Leaving out every picture, copy the lines of the material below exactly, from the line containing "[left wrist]" through the line containing "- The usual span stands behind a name".

Provided data:
+---+
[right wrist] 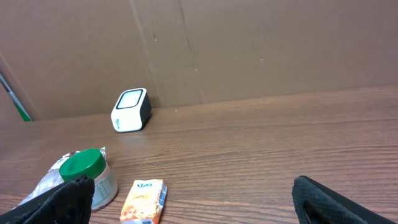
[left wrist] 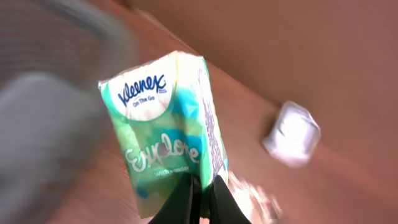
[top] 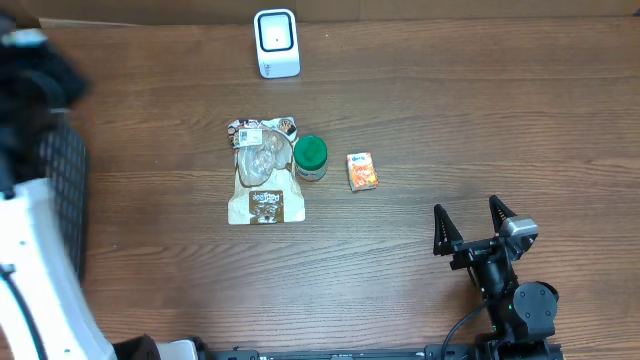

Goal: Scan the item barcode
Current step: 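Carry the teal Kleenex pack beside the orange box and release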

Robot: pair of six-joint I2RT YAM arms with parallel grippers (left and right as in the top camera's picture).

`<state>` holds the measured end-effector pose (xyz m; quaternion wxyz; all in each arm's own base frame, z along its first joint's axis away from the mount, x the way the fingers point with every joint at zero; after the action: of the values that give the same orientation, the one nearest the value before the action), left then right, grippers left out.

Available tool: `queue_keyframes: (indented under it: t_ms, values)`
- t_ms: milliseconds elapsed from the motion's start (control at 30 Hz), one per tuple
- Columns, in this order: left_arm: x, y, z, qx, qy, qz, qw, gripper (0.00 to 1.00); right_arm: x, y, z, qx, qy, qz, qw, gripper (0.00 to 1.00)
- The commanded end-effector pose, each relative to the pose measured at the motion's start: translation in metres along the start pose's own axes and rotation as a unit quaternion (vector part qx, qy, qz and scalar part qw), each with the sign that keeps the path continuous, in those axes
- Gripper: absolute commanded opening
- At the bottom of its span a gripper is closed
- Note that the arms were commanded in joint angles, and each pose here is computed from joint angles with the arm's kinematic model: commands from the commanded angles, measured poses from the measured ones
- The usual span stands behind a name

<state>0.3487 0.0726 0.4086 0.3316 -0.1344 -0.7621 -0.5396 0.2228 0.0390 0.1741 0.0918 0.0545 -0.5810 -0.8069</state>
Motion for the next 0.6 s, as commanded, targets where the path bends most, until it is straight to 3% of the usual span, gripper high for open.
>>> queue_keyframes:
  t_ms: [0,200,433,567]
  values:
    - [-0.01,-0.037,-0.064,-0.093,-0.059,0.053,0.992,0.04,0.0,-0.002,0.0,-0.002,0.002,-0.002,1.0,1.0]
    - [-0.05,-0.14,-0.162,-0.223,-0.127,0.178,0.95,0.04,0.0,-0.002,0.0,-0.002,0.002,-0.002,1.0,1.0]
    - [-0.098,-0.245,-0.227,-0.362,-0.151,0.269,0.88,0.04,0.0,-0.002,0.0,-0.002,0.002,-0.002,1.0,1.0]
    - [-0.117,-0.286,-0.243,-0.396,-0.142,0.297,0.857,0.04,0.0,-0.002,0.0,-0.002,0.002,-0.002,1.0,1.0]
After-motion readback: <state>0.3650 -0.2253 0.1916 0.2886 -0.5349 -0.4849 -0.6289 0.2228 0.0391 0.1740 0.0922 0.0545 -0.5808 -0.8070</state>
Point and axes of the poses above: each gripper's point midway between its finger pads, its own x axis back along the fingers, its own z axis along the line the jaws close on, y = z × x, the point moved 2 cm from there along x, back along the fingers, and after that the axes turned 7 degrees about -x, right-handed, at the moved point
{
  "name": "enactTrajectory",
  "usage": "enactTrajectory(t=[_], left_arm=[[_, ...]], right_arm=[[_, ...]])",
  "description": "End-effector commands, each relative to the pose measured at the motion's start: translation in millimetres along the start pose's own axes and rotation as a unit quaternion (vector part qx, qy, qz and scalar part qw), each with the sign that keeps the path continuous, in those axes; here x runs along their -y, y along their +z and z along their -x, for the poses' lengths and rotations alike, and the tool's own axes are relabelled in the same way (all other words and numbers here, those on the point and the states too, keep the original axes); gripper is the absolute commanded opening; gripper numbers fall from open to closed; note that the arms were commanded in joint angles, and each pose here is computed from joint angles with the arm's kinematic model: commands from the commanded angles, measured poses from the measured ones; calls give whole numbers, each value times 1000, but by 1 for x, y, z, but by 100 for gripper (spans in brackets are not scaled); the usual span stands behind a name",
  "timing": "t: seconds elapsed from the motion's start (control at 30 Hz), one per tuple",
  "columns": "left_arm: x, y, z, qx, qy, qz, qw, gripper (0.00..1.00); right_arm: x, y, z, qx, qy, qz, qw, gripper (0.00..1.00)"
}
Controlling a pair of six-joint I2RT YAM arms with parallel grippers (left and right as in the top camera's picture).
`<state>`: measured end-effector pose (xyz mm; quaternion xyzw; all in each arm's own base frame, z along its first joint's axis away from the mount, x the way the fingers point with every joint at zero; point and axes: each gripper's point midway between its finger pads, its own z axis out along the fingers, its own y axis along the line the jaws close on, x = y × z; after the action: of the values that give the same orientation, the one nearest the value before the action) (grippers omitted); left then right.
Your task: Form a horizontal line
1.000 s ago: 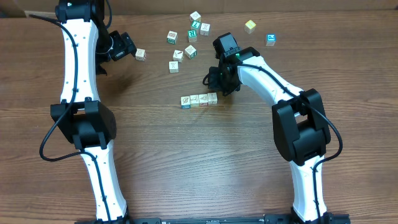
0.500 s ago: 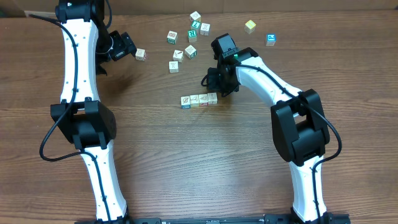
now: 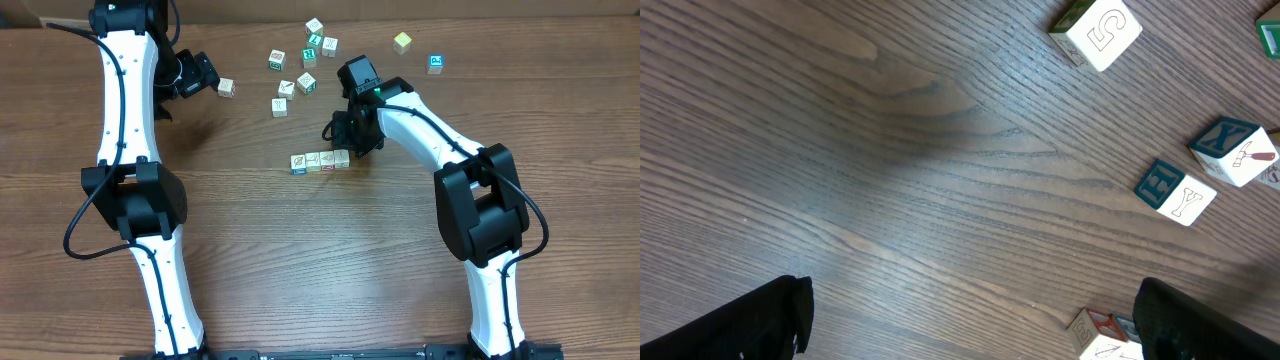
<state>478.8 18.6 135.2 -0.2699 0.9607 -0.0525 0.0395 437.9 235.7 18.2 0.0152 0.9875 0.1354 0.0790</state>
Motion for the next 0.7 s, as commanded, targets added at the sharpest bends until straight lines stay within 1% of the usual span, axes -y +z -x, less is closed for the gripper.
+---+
Response below:
[left wrist] 
[top] 

Goal: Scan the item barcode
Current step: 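Carry the teal Kleenex pack beside the orange box and release
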
Robot: pair of six-joint I2RT YAM arms with parallel grippers (left and right as in the top camera's picture).

`<state>` holds the measured end-effector pose (xyz m; quaternion wxyz; all in each arm's own base frame, z along its first joint's axis away from the mount, x the way the fingers point with every joint at zero; after the action: of the values that give the same orientation, the one nearest the value before the action), left then right, grippers left out.

Available tool: `queue_keyframes: (indented under it: t_ms, values)`
- t_ms: milliseconds elapsed from the motion's start (control at 30 Hz), one per tuple
- Columns, in this order: left_arm: x, y, z, qx, qy, qz, qw, gripper (0.00 to 1.00); right_arm: x, y, z, qx, qy, qz, qw, gripper (0.00 to 1.00)
- The commanded end-effector pose, each relative to the pose measured at the motion's start: translation in metres along the start pose's own axes and rotation as a unit quaternion (vector part qx, qy, qz and scalar part qw), each with the sign that keeps the path continuous, in those axes
- Gripper: absolute commanded opening
- At the bottom of its span a gripper is closed
- Note that the arms were commanded in joint angles, and each pose here is computed from joint angles with the arm's kinematic model: commands from the commanded angles, measured poses from the measured ones
- The usual span stands behind a name

Nothing else is needed for this exercise.